FIG. 7 depicts an injection well 700 which comprises multiple
injection strings.
DETAILED DESCRIPTION OF THE PREFERRED EMBODIMENTS
The present invention pertains to packing which can be used in
injection wellbores in general, and in some production wellbores,
for the recovery of hydrocarbons. As previously stated, the packing
particle size and distribution and the packing placement within the
wellbore are the principal features of the preferred embodiment of
this invention. FIGS. 2A and 2B show the general embodiment of the
invention for injection and production wells, respectively, which
have packing only below packer 110. Although, packing can be used
at any position within the well below ground level, the preferred
use of packing is below packer 110.
The free zone 114 provides space for the expansion and contraction
of the layers of packing within the well casing below packer 110.

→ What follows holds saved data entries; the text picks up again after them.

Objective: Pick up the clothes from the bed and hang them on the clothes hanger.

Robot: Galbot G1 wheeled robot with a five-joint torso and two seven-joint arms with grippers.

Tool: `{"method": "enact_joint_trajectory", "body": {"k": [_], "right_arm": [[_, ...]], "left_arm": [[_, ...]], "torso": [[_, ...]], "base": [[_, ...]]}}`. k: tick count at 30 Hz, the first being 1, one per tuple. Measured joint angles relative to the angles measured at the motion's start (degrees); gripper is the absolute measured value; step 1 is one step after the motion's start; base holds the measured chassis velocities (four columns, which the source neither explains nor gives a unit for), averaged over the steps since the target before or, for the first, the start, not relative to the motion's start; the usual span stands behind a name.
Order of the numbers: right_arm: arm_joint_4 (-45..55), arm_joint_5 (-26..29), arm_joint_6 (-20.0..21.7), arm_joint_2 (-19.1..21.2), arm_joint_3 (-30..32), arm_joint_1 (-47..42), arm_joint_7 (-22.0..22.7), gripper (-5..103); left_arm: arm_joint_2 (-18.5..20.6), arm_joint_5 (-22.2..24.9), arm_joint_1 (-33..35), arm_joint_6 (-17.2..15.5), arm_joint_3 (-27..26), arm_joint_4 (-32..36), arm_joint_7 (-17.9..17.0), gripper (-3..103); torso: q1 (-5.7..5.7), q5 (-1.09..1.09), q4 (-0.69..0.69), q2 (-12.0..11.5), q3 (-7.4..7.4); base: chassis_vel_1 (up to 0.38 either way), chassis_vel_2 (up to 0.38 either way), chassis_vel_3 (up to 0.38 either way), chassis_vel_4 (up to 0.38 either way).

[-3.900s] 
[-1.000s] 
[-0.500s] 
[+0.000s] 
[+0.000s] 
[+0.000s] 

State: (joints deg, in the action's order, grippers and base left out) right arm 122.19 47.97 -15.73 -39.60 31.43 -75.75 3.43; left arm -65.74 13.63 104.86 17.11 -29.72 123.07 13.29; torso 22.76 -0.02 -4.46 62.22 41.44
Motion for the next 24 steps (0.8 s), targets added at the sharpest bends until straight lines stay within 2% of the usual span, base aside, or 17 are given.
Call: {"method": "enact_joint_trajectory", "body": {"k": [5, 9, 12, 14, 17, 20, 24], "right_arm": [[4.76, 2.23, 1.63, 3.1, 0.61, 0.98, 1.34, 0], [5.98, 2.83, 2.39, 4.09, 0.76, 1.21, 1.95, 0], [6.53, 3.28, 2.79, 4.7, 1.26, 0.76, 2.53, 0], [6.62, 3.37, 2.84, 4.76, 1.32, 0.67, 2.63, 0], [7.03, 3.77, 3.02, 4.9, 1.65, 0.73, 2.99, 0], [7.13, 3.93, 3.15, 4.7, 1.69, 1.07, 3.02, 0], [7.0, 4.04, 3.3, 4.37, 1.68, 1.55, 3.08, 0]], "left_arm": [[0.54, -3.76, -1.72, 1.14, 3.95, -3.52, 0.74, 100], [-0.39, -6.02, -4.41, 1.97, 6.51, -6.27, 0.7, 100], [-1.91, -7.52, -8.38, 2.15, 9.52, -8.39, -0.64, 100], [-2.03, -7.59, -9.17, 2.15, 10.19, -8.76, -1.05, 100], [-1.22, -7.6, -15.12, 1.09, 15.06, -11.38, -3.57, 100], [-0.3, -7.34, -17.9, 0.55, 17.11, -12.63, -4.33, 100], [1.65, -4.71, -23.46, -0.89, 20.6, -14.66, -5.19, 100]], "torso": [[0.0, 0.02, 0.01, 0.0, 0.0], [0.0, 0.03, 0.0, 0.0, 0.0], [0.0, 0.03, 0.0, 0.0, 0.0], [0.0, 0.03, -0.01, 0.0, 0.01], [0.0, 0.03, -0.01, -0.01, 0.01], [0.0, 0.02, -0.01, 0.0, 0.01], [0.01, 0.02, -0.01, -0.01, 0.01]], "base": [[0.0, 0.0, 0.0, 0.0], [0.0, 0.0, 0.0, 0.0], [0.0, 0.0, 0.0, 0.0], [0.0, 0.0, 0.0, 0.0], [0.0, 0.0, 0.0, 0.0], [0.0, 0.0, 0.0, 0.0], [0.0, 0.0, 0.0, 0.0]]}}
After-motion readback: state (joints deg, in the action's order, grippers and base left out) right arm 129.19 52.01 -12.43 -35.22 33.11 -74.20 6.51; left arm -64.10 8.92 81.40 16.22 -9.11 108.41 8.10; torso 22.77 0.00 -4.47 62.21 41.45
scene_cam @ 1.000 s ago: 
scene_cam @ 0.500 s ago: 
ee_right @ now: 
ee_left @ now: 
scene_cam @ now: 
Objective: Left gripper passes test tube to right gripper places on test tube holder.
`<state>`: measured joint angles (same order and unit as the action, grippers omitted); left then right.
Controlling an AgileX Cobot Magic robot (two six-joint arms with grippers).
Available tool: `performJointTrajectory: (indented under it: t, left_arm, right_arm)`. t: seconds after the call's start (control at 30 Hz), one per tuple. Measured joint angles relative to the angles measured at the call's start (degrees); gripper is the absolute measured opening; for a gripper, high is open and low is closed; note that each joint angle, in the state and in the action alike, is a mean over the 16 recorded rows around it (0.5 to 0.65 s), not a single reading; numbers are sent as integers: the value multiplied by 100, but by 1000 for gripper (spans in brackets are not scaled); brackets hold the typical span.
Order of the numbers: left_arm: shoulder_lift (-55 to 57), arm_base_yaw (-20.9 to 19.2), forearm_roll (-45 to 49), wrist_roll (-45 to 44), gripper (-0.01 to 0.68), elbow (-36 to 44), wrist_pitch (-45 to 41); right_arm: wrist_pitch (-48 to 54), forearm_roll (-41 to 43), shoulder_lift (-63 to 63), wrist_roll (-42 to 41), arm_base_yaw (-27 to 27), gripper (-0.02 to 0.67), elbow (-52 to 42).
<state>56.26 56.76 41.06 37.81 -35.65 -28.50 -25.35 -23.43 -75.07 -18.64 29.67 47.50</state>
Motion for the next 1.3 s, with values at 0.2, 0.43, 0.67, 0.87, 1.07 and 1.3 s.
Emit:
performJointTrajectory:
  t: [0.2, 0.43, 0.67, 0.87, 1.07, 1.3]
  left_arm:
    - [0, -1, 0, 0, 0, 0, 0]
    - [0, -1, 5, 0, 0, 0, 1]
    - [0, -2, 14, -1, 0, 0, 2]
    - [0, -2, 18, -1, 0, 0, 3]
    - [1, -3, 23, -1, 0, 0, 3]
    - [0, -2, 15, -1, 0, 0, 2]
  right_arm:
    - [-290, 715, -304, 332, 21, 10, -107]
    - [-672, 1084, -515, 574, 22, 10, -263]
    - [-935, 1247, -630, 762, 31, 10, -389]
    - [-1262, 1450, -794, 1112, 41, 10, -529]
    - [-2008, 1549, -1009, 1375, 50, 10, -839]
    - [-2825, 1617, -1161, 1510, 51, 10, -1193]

Even if no free zone 114 is planned, one will form over time due to
settling of the particles. The free zone length is not of critical
importance to the design of the packing system of the present
invention.
The packer protection zone 124 is designed as a heat sink to
control the amount of heat transfer to packer 110. Preferably,
packer protection zone 124 ranges from about 10 to about 50 feet in
length for heavy oil recovery applications.
The casing quench zone 126 is designed to prevent carbon steel
casing fires from propagating up the well. Preferably, casing
quench zone 126' ranges from about 10 feet to about 25 feet in
length for the heavy oil recovery applications.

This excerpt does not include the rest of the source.